Les
produits vendus comme brûleurs de graisse sont des compléments alimentaires.
Cette qualification juridique décide de tout : ils ne sont pas des
médicaments, ne font l'objet d'aucune autorisation de mise sur le marché, et
ne peuvent revendiquer aucun effet thérapeutique.
Les mécanismes annoncés
Trois principes reviennent. L'effet thermogénique : augmenter légèrement la dépense énergétique au repos. L'effet lipolytique : favoriser la libération des acides gras stockés. L'effet coupe-faim : réduire l'apport calorique. Aucun de ces mécanismes n'est absurde ; la question est celle de l'amplitude.
Ingrédient par ingrédient
La caféine est celui dont l'effet est le mieux établi. Elle augmente la dépense énergétique de quelques pour cent et améliore la performance à l'effort. L'accoutumance survient en quelques semaines et l'effet s'estompe. Les doses cumulées dans ces produits sont parfois élevées : l'autorité européenne considère qu'au-delà de 400 milligrammes par jour chez l'adulte, les effets indésirables deviennent probables.

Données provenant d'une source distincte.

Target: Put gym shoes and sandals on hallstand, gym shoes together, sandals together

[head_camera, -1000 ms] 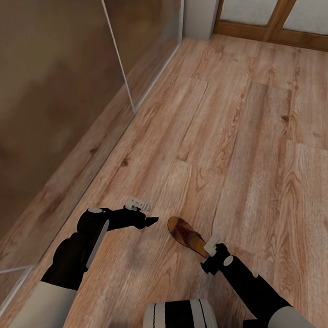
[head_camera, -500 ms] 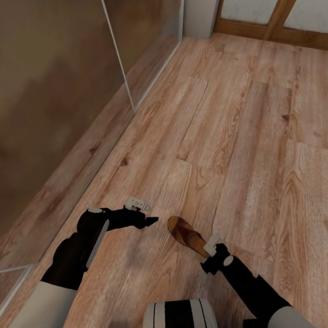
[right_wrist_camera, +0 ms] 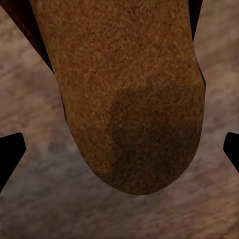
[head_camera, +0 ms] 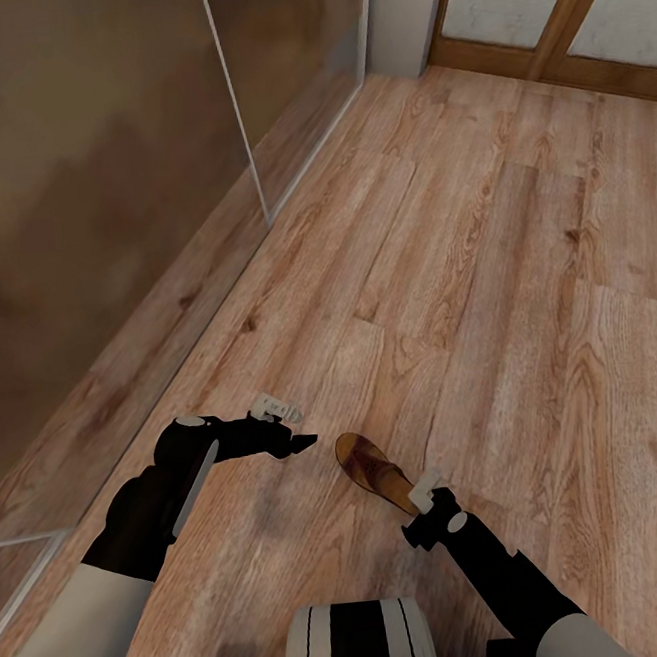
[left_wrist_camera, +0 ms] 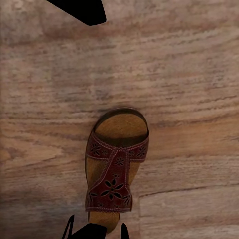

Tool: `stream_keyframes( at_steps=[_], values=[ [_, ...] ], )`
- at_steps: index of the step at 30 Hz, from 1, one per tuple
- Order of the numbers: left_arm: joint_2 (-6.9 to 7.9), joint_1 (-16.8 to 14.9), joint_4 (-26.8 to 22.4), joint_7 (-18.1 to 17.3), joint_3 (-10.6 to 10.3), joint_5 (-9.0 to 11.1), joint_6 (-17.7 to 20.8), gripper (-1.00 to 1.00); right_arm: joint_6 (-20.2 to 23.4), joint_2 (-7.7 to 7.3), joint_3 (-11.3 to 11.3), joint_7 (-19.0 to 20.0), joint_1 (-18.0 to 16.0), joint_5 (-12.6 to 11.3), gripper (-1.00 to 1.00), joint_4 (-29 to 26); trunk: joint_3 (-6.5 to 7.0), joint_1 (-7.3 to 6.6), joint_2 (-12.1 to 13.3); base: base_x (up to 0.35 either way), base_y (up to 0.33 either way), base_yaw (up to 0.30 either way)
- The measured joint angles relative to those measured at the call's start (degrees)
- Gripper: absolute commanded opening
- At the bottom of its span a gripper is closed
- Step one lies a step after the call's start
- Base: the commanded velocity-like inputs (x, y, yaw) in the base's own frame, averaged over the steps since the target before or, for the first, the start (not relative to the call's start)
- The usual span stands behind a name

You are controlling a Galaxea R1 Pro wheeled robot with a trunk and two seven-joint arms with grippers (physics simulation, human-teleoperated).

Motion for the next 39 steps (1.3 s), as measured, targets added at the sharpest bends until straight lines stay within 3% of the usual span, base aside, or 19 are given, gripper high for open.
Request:
stream_keyframes(
  at_steps=[6,9,39],
  values=[
    [0.01,0.00,0.03,0.00,-0.01,0.00,0.02,1.00,0.00,0.00,0.00,0.00,0.00,0.01,1.00,-0.02,0.00,0.00,0.00,0.000,0.000,0.000],
    [0.00,0.00,0.05,0.00,-0.06,-0.02,0.01,1.00,0.00,0.00,0.00,0.00,0.00,0.01,1.00,-0.02,-0.66,0.08,-0.04,0.000,0.000,0.000],
    [0.09,0.09,0.06,0.00,0.00,0.00,-0.02,1.00,0.00,0.11,0.00,0.00,0.00,0.02,1.00,0.03,-0.67,0.08,-0.04,0.031,0.000,0.000]
  ],
)
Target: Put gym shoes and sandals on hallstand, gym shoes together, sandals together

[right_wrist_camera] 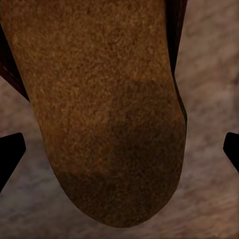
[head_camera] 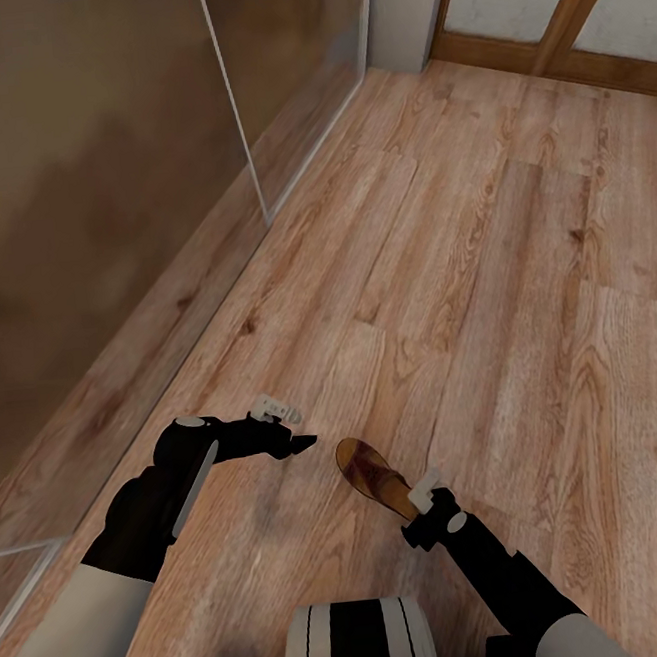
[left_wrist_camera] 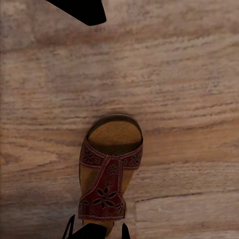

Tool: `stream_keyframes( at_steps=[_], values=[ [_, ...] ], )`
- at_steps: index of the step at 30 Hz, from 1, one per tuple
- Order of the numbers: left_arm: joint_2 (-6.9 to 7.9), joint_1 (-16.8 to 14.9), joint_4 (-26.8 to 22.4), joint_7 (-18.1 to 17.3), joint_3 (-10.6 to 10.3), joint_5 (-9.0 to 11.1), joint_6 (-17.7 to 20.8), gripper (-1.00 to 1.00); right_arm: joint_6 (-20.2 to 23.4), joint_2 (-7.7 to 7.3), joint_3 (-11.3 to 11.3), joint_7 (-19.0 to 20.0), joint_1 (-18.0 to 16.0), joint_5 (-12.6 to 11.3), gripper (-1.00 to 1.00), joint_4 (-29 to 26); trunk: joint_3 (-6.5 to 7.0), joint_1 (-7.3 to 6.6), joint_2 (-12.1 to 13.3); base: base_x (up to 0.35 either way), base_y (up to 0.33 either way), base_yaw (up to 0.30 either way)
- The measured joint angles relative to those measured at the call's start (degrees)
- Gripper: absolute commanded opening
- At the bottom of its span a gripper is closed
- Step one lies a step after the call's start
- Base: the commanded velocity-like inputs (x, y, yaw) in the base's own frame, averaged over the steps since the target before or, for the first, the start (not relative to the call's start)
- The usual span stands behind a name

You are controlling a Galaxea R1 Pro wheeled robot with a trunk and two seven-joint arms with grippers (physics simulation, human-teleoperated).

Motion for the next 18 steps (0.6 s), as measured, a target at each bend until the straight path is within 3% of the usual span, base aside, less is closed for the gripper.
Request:
stream_keyframes(
  at_steps=[8,9,18],
  values=[
    [0.02,0.00,0.00,0.00,0.00,0.00,0.00,1.00,0.00,-0.02,0.00,0.00,0.00,0.00,1.00,-0.02,0.00,0.00,0.00,0.001,0.000,0.000],
    [0.01,0.00,0.00,0.00,0.00,0.00,-0.01,1.00,0.00,-0.02,0.00,0.00,0.00,0.00,-1.00,-0.01,0.00,0.00,0.00,0.000,0.000,0.000],
    [0.08,0.00,0.00,0.00,0.00,0.00,-0.01,1.00,-0.01,-0.02,0.00,0.04,0.00,0.09,-1.00,-0.01,0.00,0.00,0.00,0.000,0.000,0.000]
  ],
)
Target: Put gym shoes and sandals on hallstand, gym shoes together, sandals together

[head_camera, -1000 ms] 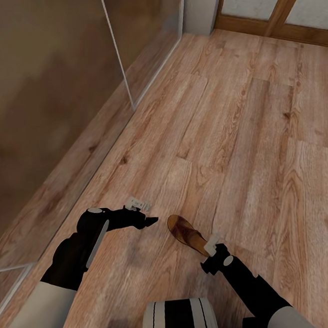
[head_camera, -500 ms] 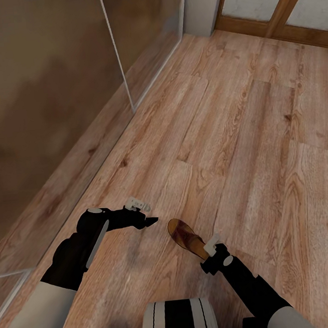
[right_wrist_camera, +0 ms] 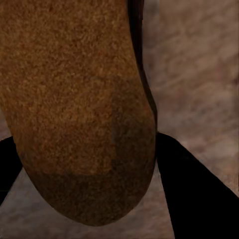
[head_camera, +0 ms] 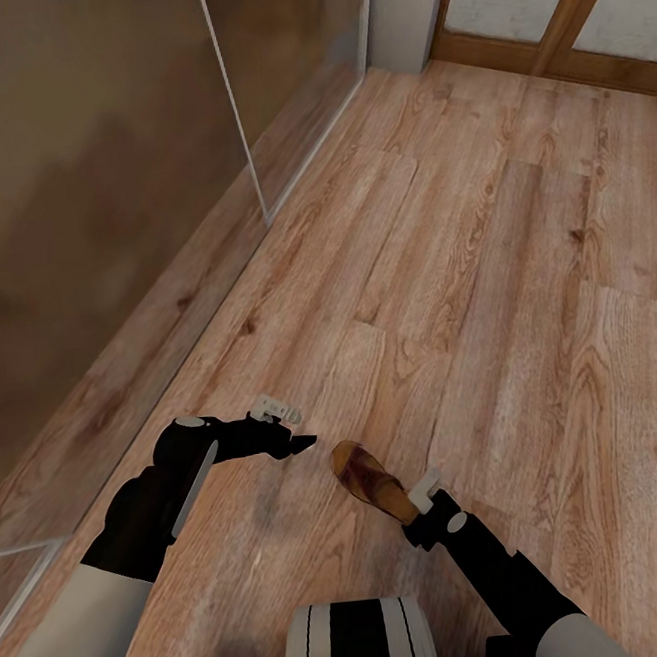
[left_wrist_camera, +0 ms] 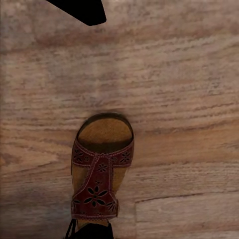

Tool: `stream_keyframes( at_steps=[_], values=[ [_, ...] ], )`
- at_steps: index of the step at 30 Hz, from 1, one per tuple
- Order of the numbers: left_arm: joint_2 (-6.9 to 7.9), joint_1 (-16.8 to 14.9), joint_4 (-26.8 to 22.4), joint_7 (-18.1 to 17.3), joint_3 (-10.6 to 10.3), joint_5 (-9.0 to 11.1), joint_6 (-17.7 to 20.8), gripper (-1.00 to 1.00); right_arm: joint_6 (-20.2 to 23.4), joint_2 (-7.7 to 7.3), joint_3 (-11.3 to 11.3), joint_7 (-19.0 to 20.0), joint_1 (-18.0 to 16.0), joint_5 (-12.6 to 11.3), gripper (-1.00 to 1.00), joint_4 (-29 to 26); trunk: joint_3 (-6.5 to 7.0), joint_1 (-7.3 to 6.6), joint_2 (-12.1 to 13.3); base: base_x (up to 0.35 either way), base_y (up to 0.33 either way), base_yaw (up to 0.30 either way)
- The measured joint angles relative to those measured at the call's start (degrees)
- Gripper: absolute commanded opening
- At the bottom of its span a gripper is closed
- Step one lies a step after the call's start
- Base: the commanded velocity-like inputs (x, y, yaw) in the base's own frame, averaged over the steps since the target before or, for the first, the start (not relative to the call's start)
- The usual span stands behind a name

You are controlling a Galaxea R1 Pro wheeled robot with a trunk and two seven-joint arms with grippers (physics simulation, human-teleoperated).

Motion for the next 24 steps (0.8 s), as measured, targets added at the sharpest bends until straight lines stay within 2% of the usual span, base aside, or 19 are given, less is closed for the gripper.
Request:
stream_keyframes(
  at_steps=[24],
  values=[
    [0.01,0.00,0.00,0.00,0.02,0.00,0.05,1.00,-0.05,0.01,-0.01,0.06,0.00,0.10,-1.00,-0.04,0.00,0.00,0.00,0.000,0.000,0.000]
  ],
)
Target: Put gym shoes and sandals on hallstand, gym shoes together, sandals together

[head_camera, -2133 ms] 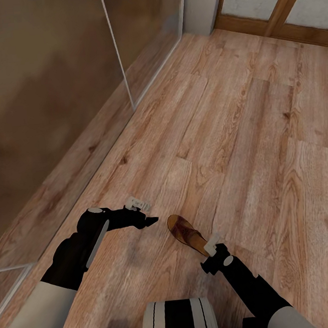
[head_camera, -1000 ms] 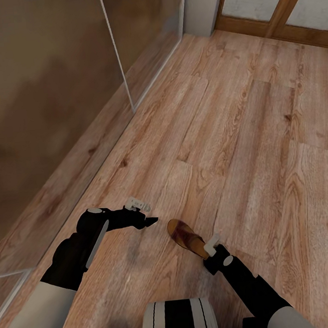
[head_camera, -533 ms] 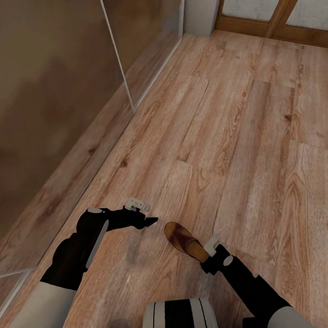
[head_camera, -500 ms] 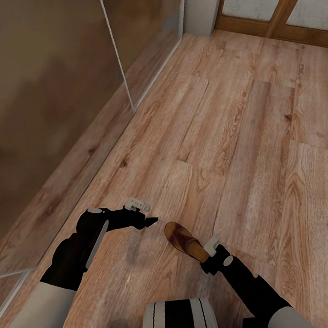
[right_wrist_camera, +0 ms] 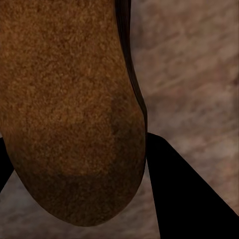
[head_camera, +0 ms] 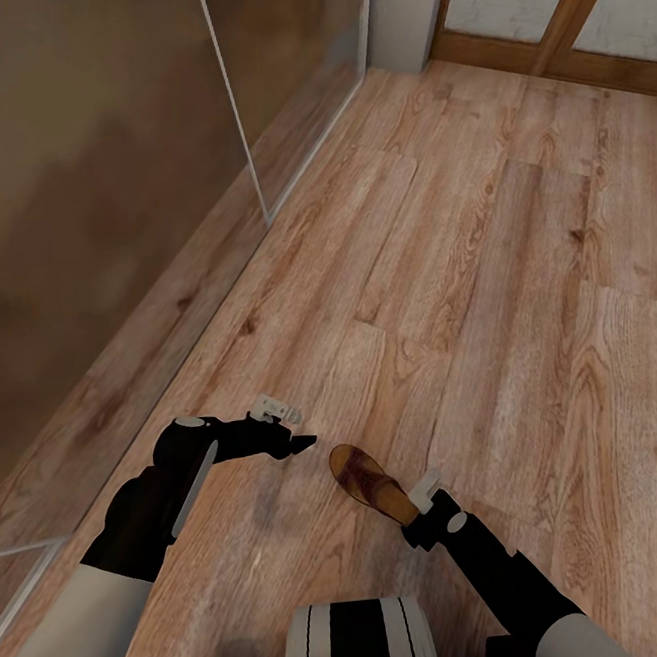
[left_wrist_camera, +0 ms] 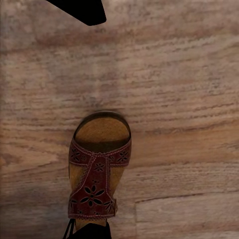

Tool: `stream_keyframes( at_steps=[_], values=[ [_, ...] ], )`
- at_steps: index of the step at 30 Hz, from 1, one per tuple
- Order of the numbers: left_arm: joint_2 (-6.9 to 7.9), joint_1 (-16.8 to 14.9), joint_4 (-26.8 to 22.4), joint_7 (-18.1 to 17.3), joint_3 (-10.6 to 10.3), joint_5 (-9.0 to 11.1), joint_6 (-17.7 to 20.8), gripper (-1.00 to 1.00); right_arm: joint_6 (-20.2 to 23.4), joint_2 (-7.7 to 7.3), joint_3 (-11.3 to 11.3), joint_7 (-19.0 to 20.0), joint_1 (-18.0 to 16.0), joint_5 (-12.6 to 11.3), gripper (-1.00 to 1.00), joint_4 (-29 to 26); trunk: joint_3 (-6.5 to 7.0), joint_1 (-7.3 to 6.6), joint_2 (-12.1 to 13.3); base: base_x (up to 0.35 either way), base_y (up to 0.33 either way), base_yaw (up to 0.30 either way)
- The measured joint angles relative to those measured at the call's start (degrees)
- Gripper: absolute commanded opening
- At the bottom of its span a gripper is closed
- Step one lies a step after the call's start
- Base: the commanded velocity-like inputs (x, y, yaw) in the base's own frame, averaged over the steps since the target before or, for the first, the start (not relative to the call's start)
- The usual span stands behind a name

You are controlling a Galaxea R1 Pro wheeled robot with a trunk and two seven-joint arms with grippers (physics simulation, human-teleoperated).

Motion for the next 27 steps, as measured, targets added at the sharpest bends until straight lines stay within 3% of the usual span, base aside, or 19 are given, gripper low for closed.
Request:
stream_keyframes(
  at_steps=[19,27],
  values=[
    [0.09,0.00,0.00,0.00,0.02,0.00,0.00,1.00,0.00,-0.01,0.00,0.01,0.00,0.00,-1.00,-0.01,0.00,0.00,0.00,0.000,0.000,0.000],
    [0.12,0.00,0.06,-0.01,0.07,0.02,0.01,1.00,0.00,-0.01,0.00,0.08,0.00,0.00,-1.00,-0.01,1.77,-0.21,0.10,0.000,0.000,0.000]
  ],
)
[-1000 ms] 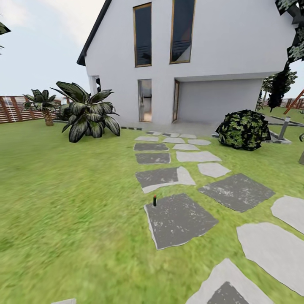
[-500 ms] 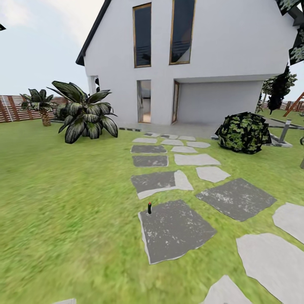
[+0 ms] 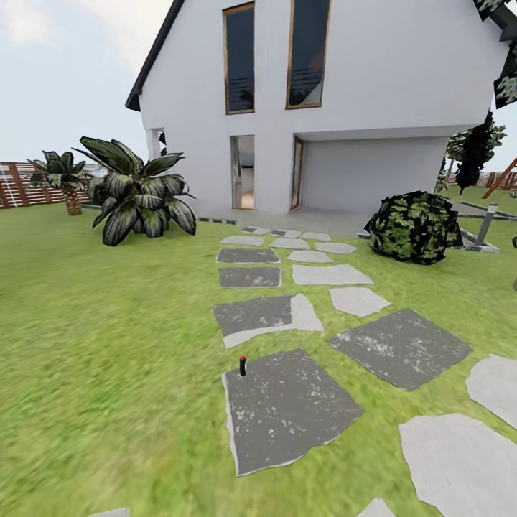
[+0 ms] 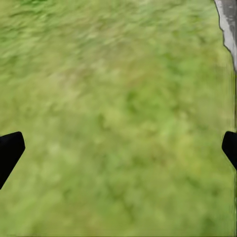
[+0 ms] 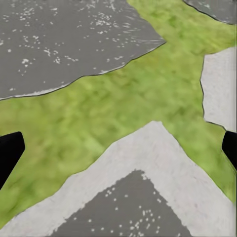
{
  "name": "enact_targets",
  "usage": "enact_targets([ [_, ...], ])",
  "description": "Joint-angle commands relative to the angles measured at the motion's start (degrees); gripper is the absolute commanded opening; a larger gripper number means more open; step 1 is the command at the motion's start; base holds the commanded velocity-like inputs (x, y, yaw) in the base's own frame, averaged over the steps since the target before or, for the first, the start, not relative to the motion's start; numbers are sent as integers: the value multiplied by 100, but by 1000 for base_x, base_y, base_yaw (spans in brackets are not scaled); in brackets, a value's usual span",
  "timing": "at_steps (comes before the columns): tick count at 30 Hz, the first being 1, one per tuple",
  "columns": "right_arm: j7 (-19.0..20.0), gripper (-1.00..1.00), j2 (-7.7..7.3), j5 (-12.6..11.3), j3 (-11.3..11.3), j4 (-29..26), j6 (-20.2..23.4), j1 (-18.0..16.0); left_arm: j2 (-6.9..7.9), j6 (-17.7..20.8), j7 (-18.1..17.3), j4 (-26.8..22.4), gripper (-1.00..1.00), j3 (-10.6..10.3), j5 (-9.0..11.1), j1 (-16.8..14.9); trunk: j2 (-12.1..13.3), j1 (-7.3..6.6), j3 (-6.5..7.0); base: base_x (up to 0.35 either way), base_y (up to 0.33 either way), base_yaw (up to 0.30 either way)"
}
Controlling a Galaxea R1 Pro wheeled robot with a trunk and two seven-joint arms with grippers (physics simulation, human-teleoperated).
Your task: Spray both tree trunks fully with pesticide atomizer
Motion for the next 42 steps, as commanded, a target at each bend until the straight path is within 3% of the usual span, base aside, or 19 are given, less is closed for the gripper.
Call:
enact_targets([
  [1, 0, 100, 0, 0, 0, 0, 0, 0, 0, 0, 0, 0, 100, 0, 0, 0, 0, 0, 0, 279, -226, 0],
  [26, 0, 100, 9, -9, -7, -29, -1, 0, 12, 24, 8, 8, 100, 0, 4, 0, 0, 0, 0, 240, -230, 0],
  [42, 9, 100, 11, -2, 0, -11, 0, 0, 16, 10, 9, 9, 100, 122, 9, -1, 0, 0, 0, 254, -191, 0],
])
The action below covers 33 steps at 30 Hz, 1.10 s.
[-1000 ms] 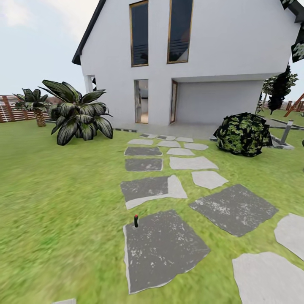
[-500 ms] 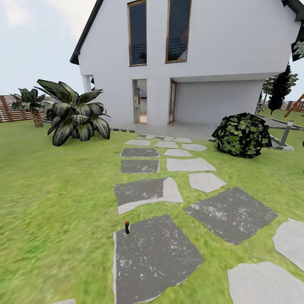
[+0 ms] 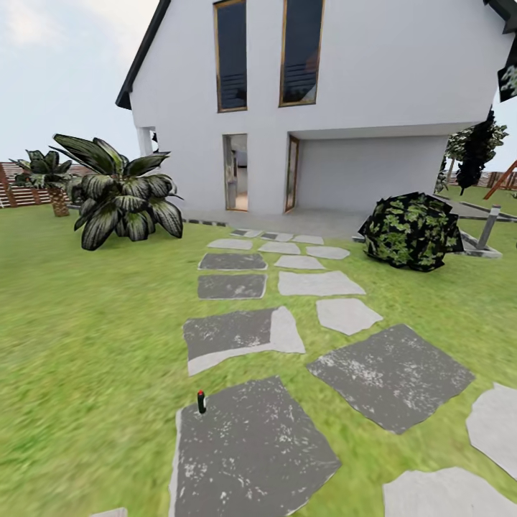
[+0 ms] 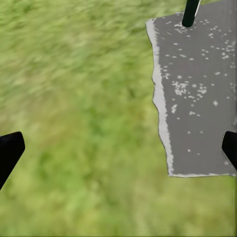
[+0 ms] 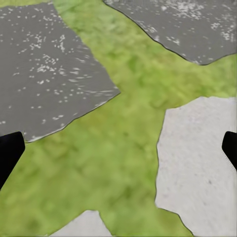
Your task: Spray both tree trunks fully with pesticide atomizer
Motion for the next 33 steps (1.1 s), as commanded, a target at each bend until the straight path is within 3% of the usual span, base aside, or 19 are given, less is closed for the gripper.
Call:
enact_targets([
  [1, 0, 100, -1, 1, 0, 1, 0, 0, -1, 0, 0, 0, 100, 0, 0, 0, 0, 0, 0, 330, -29, 0],
  [33, -9, 100, -2, -5, -8, -13, 0, 0, -7, -11, 0, 0, 100, 1, 0, 1, 0, 0, 0, 339, -1, 0],
])
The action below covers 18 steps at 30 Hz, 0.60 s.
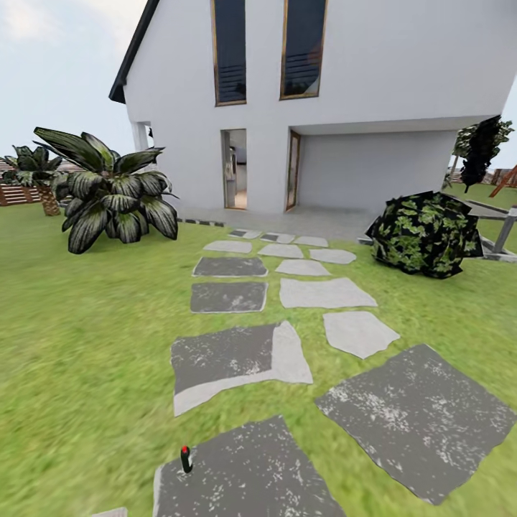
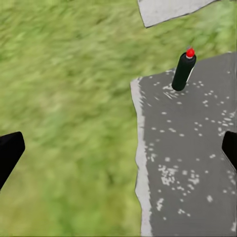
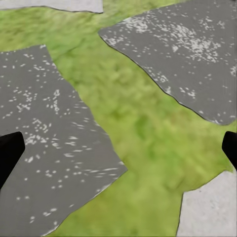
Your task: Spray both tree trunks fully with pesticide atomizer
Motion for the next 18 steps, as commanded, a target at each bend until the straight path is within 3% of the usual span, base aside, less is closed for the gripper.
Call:
enact_targets([
  [1, 0, 100, 2, 0, 0, -3, 0, 0, 0, -3, 0, 0, 100, 0, 0, 0, 0, 0, 0, 339, 0, 0],
  [6, -12, 100, 1, -1, -1, -9, -2, 0, 0, -6, -3, 0, 100, 0, 0, 0, 0, 0, 0, 324, -59, 71],
  [18, -22, 100, 0, -1, -5, -11, -8, 0, 0, -7, -6, 0, 100, 0, 0, 0, 0, 0, 0, 211, -205, 251],
])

Le thé vert apporte des catéchines, dont l'effet mesuré dans les essais est réel mais faible, de l'ordre de quelques centaines de grammes sur plusieurs mois. À forte dose sous forme d'extrait concentré, il a fait l'objet d'alertes d'hépatotoxicité, ce qui a conduit à des recommandations de prudence.
La L-carnitine transporte les acides gras vers les mitochondries. Le raisonnement est juste ; l'erreur est de croire que ce transport est le facteur limitant. Chez une personne qui s'alimente normalement, il ne l'est pas, et les essais de supplémentation ne montrent pas d'effet sur la masse grasse. Les extraits de piment, enfin, produisent un effet thermogénique modeste et une gêne digestive fréquente.
Ce que montrent les revues d'études
Les synthèses disponibles convergent : les effets, quand ils existent, sont faibles et hétérogènes, et disparaissent souvent quand on ne retient que les essais bien conduits. Aucun de ces produits ne provoque une perte de poids en l'absence de déficit calorique, et aucun ne modifie durablement la composition corporelle par lui-même.
Le déterminant reste le même depuis toujours : un déficit énergétique modéré et tenable, un apport en protéines suffisant pour préserver le muscle, et une activité physique régulière incluant du renforcement. Un complément peut, au mieux, se placer à la marge de cela.
Sécurité et précautions
Les effets indésirables signalés au dispositif français de nutrivigilance concernent surtout le cœur et le foie : palpitations, troubles du rythme, hypertension, atteintes hépatiques. Ces produits sont déconseillés en cas de maladie cardiovasculaire, de trouble thyroïdien, de traitement en cours — les interactions avec les anticoagulants et certains antidépresseurs sont documentées — ainsi que pendant la grossesse et l'allaitement.
Deux précautions supplémentaires : les produits achetés hors des circuits européens contiennent parfois des substances non déclarées, y compris des molécules interdites comme la sibutramine ou le DNP, dont les intoxications sont graves. Et un produit qui promet une perte de poids « sans effort » est, par cette phrase seule, en infraction avec la réglementation sur les allégations.
Quand consulter
Une perte de poids recherchée pour raison de santé se conduit avec un médecin ou un diététicien, surtout au-delà d'un indice de masse corporelle de 30, en cas de maladie chronique, ou quand le rapport au poids devient envahissant. C'est le seul conseil de cette page dont l'efficacité soit établie.